For each entry below, output it exactly as it stands.

+ + +

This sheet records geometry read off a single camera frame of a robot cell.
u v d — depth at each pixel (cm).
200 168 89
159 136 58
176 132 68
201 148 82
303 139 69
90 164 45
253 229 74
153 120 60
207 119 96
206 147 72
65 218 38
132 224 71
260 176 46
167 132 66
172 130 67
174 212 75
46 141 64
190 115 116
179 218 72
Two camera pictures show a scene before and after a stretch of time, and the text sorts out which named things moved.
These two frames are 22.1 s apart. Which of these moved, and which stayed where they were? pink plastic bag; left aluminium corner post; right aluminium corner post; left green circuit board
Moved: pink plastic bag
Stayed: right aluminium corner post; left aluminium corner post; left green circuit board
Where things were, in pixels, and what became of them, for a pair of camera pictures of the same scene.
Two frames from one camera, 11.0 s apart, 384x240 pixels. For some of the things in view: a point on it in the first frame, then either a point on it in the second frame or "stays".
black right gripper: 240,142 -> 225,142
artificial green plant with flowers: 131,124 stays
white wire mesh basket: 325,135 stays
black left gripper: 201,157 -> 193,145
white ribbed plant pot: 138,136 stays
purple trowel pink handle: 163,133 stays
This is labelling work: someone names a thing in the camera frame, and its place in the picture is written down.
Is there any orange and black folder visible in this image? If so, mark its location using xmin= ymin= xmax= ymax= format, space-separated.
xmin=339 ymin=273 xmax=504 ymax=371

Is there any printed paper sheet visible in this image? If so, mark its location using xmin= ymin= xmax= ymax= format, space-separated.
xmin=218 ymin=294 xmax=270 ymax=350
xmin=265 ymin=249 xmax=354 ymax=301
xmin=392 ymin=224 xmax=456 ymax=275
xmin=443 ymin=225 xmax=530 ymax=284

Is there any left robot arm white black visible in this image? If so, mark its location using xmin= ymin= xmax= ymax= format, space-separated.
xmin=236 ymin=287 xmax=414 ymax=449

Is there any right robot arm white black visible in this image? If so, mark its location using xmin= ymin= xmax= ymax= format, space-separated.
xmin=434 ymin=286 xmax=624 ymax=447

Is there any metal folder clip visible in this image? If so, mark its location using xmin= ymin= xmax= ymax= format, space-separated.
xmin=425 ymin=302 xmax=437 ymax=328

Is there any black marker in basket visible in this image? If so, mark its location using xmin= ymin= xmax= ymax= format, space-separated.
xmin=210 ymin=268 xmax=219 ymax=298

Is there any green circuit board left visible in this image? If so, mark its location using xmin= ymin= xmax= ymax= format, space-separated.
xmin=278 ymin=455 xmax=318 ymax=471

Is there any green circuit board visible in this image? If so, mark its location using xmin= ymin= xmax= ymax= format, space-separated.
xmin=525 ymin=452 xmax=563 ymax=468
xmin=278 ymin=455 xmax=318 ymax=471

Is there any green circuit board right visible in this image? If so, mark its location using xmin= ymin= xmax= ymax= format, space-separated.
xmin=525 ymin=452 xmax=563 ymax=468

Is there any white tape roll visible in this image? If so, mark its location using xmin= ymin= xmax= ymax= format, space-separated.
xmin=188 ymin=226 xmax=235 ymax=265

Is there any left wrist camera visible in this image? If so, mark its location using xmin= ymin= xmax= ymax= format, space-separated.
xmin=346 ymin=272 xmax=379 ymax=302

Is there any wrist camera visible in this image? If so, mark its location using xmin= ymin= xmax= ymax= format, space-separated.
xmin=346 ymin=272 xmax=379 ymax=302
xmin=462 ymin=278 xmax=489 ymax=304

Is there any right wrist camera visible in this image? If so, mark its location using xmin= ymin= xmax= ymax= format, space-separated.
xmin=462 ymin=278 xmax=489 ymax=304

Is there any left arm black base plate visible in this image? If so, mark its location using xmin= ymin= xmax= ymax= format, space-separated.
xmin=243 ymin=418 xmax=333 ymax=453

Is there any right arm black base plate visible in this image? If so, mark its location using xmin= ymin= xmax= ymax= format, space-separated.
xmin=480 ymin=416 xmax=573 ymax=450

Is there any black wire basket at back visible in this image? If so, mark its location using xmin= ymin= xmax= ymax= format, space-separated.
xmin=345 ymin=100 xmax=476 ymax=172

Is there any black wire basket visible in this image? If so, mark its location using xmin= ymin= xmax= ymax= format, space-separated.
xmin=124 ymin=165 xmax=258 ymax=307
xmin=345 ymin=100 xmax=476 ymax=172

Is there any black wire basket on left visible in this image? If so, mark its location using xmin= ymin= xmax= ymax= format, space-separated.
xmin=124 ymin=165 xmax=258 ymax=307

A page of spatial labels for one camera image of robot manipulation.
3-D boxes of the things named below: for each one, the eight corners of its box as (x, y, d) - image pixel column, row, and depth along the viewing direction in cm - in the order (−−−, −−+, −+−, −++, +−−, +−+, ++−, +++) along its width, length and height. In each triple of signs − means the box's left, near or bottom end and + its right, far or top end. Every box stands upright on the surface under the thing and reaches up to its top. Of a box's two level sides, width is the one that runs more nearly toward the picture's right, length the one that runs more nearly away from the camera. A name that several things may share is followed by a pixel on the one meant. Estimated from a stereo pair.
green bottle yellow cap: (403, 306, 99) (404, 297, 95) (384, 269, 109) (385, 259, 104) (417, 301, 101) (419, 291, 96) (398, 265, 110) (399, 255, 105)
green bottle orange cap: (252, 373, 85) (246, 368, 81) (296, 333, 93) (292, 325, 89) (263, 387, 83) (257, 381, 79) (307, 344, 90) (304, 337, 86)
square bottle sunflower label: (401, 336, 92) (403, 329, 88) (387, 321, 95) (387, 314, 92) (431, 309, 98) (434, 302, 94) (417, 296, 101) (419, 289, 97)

+ + +

**Response area**
This sheet records geometry read off a single camera frame of a robot cell.
u v d — depth at each pixel (cm).
200 168 89
159 136 58
176 132 68
201 148 82
303 139 69
90 164 45
253 229 74
153 120 60
207 119 96
206 147 72
65 218 38
132 224 71
260 176 46
167 132 66
172 130 67
174 212 75
46 141 64
190 115 116
179 218 72
Two camera pictures show a scene before and after a stretch of time, and the text sorts out which named things moved.
These two frames are 22.1 s apart. Which of these moved, and which stayed where they were? pink plastic bag; left aluminium corner post; right aluminium corner post; left green circuit board
Moved: pink plastic bag
Stayed: right aluminium corner post; left aluminium corner post; left green circuit board
Where things were, in pixels, and what became of them, for a pair of camera pictures of the same scene.
Two frames from one camera, 11.0 s apart, 384x240 pixels. For some of the things in view: a point on it in the first frame, then either a point on it in the second frame or "stays".
black right gripper: 240,142 -> 225,142
artificial green plant with flowers: 131,124 stays
white wire mesh basket: 325,135 stays
black left gripper: 201,157 -> 193,145
white ribbed plant pot: 138,136 stays
purple trowel pink handle: 163,133 stays
This is labelling work: someone names a thing in the camera frame, and its place in the picture is written down.
Is there any orange and black folder visible in this image? If so, mark its location using xmin= ymin= xmax= ymax= format, space-separated.
xmin=339 ymin=273 xmax=504 ymax=371

Is there any printed paper sheet visible in this image? If so, mark its location using xmin= ymin= xmax= ymax= format, space-separated.
xmin=218 ymin=294 xmax=270 ymax=350
xmin=265 ymin=249 xmax=354 ymax=301
xmin=392 ymin=224 xmax=456 ymax=275
xmin=443 ymin=225 xmax=530 ymax=284

Is there any left robot arm white black visible in this image? If so, mark its location using xmin= ymin= xmax= ymax= format, space-separated.
xmin=236 ymin=287 xmax=414 ymax=449

Is there any right robot arm white black visible in this image? If so, mark its location using xmin= ymin= xmax= ymax= format, space-separated.
xmin=434 ymin=286 xmax=624 ymax=447

Is there any metal folder clip visible in this image? If so, mark its location using xmin= ymin= xmax= ymax= format, space-separated.
xmin=425 ymin=302 xmax=437 ymax=328

Is there any black marker in basket visible in this image? If so, mark its location using xmin= ymin= xmax= ymax= format, space-separated.
xmin=210 ymin=268 xmax=219 ymax=298

Is there any green circuit board left visible in this image? If so, mark its location using xmin= ymin= xmax= ymax= format, space-separated.
xmin=278 ymin=455 xmax=318 ymax=471

Is there any green circuit board visible in this image? If so, mark its location using xmin= ymin= xmax= ymax= format, space-separated.
xmin=525 ymin=452 xmax=563 ymax=468
xmin=278 ymin=455 xmax=318 ymax=471

Is there any green circuit board right visible in this image? If so, mark its location using xmin= ymin= xmax= ymax= format, space-separated.
xmin=525 ymin=452 xmax=563 ymax=468

Is there any white tape roll visible in this image? If so, mark its location using xmin= ymin= xmax= ymax= format, space-separated.
xmin=188 ymin=226 xmax=235 ymax=265

Is there any left wrist camera visible in this image? If so, mark its location using xmin= ymin= xmax= ymax= format, space-separated.
xmin=346 ymin=272 xmax=379 ymax=302

Is there any wrist camera visible in this image? If so, mark its location using xmin= ymin= xmax= ymax= format, space-separated.
xmin=346 ymin=272 xmax=379 ymax=302
xmin=462 ymin=278 xmax=489 ymax=304

Is there any right wrist camera visible in this image? If so, mark its location using xmin= ymin= xmax= ymax= format, space-separated.
xmin=462 ymin=278 xmax=489 ymax=304

Is there any left arm black base plate visible in this image? If so, mark its location using xmin= ymin= xmax= ymax= format, space-separated.
xmin=243 ymin=418 xmax=333 ymax=453

Is there any right arm black base plate visible in this image? If so, mark its location using xmin= ymin= xmax= ymax= format, space-separated.
xmin=480 ymin=416 xmax=573 ymax=450

Is there any black wire basket at back visible in this image? If so, mark its location using xmin= ymin= xmax= ymax= format, space-separated.
xmin=345 ymin=100 xmax=476 ymax=172

Is there any black wire basket visible in this image? If so, mark its location using xmin= ymin= xmax= ymax= format, space-separated.
xmin=124 ymin=165 xmax=258 ymax=307
xmin=345 ymin=100 xmax=476 ymax=172

Is there any black wire basket on left visible in this image? If so, mark its location using xmin= ymin= xmax= ymax= format, space-separated.
xmin=124 ymin=165 xmax=258 ymax=307

A page of spatial labels for one camera image of robot manipulation.
3-D boxes of the things named below: for each one, the eight corners of its box as (x, y, d) - image pixel column, row, and depth along the viewing direction in cm - in the order (−−−, −−+, −+−, −++, +−−, +−+, ++−, +++) along its width, length and height. In each triple of signs − means the box's left, near or bottom end and + its right, far or top end. Every box stands upright on the surface under the thing and reaches up to its top. Of a box's two level sides, width is the one that runs more nearly toward the picture's right, length the one that runs more nearly away from the camera. A name that several things may share is followed by a pixel on the one meant. Estimated from a stereo pair.
green bottle yellow cap: (403, 306, 99) (404, 297, 95) (384, 269, 109) (385, 259, 104) (417, 301, 101) (419, 291, 96) (398, 265, 110) (399, 255, 105)
green bottle orange cap: (252, 373, 85) (246, 368, 81) (296, 333, 93) (292, 325, 89) (263, 387, 83) (257, 381, 79) (307, 344, 90) (304, 337, 86)
square bottle sunflower label: (401, 336, 92) (403, 329, 88) (387, 321, 95) (387, 314, 92) (431, 309, 98) (434, 302, 94) (417, 296, 101) (419, 289, 97)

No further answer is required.